REQUIREMENT
Each line from the material with the word "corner" in it must be copied.

_ _ _ _ _ _ _

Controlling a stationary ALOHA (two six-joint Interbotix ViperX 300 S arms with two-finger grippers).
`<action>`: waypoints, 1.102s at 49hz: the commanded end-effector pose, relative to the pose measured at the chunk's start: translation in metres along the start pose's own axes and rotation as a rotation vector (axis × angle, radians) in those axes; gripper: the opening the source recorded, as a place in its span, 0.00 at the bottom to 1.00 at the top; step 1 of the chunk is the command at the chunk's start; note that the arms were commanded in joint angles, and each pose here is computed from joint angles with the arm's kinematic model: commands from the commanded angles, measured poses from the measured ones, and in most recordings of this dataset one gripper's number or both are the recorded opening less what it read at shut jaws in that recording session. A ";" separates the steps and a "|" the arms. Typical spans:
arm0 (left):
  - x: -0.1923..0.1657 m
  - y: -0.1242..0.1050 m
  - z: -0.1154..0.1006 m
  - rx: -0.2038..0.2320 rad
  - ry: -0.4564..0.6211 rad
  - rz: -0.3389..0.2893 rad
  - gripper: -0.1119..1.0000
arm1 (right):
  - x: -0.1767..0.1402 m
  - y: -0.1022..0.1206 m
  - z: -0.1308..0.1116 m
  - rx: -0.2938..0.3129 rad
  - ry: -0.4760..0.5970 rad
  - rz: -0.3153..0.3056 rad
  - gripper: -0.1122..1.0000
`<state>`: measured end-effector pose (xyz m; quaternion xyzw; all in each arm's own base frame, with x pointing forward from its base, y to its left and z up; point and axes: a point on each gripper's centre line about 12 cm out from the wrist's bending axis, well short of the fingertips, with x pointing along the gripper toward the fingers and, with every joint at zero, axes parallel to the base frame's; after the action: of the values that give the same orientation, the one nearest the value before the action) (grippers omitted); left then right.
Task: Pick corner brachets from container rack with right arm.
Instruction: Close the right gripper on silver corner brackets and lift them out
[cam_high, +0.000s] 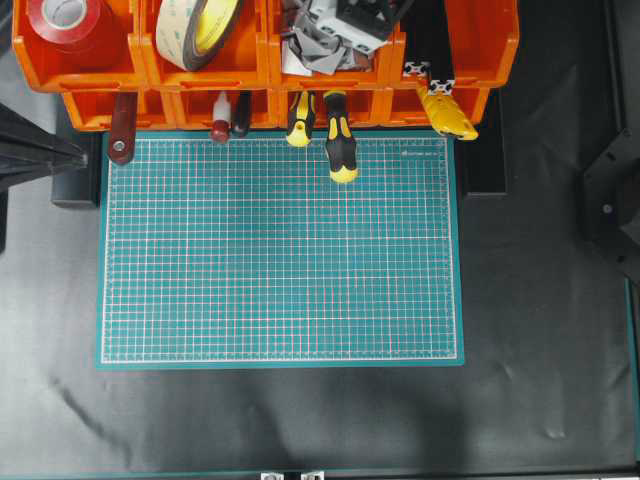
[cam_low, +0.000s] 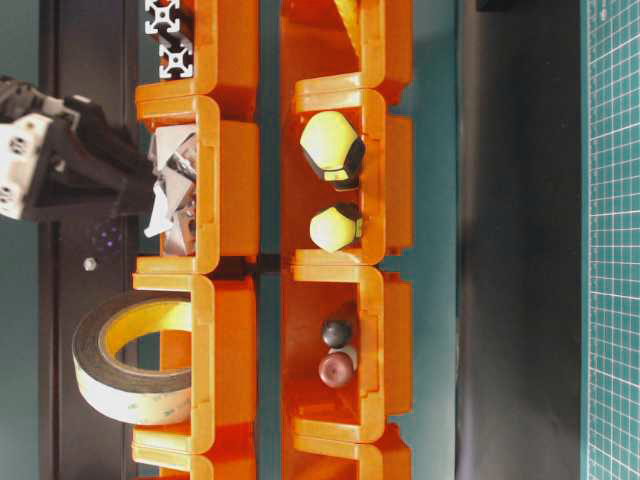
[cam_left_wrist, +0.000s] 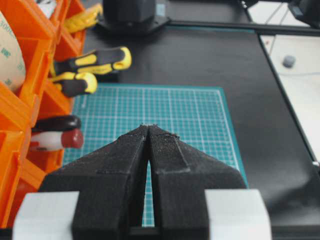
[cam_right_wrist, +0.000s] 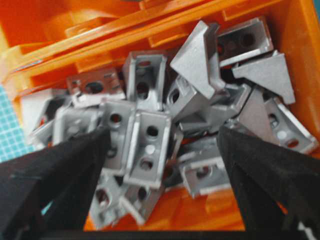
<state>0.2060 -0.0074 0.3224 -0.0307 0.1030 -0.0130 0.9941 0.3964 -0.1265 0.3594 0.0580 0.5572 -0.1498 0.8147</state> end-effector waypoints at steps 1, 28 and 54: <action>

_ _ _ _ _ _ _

EXERCISE RESPONSE
Task: Pick corner brachets from container rack with right arm.
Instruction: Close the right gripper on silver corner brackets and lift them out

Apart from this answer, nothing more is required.